• _What the task asks_:
Count how many lines of the data include the string "held", then say that number and stop.

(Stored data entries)
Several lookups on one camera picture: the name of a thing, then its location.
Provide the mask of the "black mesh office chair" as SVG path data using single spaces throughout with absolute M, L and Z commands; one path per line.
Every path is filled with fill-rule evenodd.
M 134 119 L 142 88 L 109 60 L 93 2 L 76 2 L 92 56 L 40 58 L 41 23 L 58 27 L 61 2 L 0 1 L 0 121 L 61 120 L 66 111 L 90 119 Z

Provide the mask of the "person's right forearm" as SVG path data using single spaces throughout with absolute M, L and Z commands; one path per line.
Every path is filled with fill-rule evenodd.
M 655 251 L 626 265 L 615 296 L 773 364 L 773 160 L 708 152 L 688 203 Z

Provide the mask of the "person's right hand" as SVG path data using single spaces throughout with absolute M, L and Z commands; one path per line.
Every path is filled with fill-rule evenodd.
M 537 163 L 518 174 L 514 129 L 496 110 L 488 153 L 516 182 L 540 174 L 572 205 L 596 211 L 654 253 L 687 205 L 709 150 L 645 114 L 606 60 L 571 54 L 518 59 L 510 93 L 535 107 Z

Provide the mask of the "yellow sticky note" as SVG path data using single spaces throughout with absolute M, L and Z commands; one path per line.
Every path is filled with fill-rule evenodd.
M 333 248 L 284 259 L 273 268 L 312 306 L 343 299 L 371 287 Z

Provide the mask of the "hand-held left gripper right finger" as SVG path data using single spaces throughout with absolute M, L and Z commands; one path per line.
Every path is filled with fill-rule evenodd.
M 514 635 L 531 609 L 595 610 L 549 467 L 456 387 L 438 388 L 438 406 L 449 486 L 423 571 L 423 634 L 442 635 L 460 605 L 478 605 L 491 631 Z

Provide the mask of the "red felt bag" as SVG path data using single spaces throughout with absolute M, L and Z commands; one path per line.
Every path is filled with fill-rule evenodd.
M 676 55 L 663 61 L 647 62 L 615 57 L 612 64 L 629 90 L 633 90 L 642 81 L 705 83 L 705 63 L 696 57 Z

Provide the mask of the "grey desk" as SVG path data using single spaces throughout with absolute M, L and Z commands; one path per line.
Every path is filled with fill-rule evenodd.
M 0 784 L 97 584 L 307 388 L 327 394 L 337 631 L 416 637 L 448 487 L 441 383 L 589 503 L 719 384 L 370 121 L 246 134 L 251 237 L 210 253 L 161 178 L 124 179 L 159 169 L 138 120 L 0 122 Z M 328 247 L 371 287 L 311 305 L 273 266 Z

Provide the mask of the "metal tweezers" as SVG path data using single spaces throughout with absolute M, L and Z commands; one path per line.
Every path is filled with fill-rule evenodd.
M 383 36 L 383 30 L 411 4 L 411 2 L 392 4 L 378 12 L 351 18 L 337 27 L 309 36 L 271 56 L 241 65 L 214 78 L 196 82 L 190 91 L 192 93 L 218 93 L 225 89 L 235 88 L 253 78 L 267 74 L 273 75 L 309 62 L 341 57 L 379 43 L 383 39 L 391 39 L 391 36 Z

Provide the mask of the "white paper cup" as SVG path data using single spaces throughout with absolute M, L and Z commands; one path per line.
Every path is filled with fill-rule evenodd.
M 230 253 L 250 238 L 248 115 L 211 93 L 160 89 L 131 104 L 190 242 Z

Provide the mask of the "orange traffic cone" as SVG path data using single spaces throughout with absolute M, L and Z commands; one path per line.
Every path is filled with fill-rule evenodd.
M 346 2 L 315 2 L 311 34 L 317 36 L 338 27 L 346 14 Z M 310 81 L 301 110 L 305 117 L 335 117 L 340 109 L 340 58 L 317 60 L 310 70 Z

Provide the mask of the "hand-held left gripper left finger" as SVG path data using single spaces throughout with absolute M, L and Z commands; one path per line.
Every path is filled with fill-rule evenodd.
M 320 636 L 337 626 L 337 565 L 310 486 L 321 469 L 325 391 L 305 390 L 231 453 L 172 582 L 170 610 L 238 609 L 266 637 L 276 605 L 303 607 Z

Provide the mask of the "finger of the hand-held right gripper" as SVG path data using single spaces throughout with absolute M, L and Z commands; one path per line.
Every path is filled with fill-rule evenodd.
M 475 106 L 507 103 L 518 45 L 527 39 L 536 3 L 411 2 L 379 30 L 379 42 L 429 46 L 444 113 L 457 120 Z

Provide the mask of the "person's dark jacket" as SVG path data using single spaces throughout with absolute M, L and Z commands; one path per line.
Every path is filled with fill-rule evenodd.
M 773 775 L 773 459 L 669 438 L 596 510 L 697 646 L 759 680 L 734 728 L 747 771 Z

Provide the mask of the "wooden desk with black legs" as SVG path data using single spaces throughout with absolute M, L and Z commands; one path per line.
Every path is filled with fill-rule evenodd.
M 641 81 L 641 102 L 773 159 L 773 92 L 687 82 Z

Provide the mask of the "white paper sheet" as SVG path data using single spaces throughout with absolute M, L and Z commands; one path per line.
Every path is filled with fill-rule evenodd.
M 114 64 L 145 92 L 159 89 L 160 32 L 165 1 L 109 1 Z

• _Task solution_:
3